Collagen fiber recruitment: A microstructural basis for the nonlinear response of the posterior pole of the eye to increases in intraocular pressure.

Our goal was to quantify and characterize how the collagen fiber crimp waviness of the lamina cribrosa (LC) and peripapillary sclera (PPS) changes with intraocular pressure (IOP). Thirteen sheep (ovine) eyes were immersion and perfusion fixed while maintaining IOP at 0, 10, 15, 20, or 50 mmHg. Coronal optic nerve head (ONH) sections (30 µm) were imaged with polarized light microscopy (PLM) and analyzed for collagen fiber orientation and waviness (SD of fiber orientation). In the LC, the waviness of every LC beam was measured. In the PPS, at least 900 collagen bundles were measured per eye. Using the waviness at 50 mmHg IOP, we defined tissue-specific thresholds to determine the fraction of loaded or recruited fibers. We found that fiber waviness decreased with IOP (P < 0.001). At every IOP, the waviness of the collagen fibers, and the fraction of fibers recruited in the LC were smaller or equal than those of the PPS (P < 0.001). At 15 mmHg IOP, both LC and PPS had ¾ recruited fibers and ¼ left in reserve. The decreased waviness with IOP and associated fiber recruitment is experimental evidence of fiber-based nonlinear biomechanical behavior of the ONH. At all IOPs the PPS had an equal or larger fraction of fibers recruited than the LC. That both LC and PPS had the same fraction of recruited and reserve fibers at normal IOP suggests that this may be an optimal fraction of recruitment for healthy eyes. Whether this extends to human eyes remains unknown.

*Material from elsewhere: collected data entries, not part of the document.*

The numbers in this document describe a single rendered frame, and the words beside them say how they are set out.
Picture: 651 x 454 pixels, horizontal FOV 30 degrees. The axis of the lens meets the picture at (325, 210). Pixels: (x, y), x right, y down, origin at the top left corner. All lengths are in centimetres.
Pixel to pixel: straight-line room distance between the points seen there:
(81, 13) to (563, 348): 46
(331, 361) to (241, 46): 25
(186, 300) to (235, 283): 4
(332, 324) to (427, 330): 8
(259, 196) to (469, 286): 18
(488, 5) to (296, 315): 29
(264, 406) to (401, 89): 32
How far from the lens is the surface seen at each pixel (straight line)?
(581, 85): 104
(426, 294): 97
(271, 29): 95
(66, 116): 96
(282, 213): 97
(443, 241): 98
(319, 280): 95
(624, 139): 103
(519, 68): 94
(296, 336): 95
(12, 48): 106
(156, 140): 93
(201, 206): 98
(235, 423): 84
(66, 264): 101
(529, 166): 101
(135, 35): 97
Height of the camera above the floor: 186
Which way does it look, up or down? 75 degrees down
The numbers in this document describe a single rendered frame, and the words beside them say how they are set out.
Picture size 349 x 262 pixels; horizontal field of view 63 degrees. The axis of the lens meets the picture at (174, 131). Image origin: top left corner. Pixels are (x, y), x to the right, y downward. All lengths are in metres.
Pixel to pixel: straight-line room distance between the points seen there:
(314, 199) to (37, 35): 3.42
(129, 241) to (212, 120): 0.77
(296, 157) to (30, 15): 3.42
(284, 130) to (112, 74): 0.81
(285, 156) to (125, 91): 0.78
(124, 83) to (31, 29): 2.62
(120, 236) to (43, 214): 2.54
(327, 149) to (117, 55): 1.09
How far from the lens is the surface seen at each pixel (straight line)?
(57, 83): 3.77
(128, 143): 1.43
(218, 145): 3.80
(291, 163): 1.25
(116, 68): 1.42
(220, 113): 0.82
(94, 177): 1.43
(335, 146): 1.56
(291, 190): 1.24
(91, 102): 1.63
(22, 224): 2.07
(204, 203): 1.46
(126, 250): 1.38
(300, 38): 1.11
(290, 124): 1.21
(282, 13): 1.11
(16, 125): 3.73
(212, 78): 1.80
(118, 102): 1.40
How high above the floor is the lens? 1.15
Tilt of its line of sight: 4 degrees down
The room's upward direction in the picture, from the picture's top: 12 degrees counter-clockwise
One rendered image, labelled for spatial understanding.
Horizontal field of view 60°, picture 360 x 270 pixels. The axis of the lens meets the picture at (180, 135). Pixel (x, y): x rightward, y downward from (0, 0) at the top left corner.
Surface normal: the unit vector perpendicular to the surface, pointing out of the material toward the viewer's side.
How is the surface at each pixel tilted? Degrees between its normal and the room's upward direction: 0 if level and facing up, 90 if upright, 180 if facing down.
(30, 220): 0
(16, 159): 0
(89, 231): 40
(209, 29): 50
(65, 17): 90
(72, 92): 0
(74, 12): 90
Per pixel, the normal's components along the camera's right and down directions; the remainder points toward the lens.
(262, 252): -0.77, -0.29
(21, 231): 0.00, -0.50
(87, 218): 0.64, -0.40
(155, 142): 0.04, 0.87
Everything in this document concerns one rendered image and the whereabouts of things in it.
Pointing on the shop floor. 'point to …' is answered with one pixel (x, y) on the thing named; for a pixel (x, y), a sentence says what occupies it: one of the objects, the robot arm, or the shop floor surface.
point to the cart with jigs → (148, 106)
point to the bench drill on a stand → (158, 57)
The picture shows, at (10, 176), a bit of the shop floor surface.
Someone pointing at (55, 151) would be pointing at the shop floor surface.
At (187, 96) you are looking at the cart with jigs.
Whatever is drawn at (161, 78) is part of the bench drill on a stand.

STATEMENT OF SIGNIFICANCE: Collagen fibers exhibit a natural waviness or crimp that largely determine the nonlinear biomechanics of soft tissue. Experimental measurements of crimp morphology in the sheep eye, and how it changes with intraocular pressure (IOP), however, are exceedingly sparse. We quantified how posterior eye crimp changes with increasing IOP. We found that the lamina cribrosa and peripapillary sclera have fundamentally different crimp, and with increasing IOP, have different proportions of fibers that straighten, or get recruited, versus remaining wavy, or in reserve. Interestingly, at physiologic IOP of 15 mmHg, both tissues had about ¾ fibers recruited and ¼ fibers in reserve, indicating there may be an optimal fraction of fibers.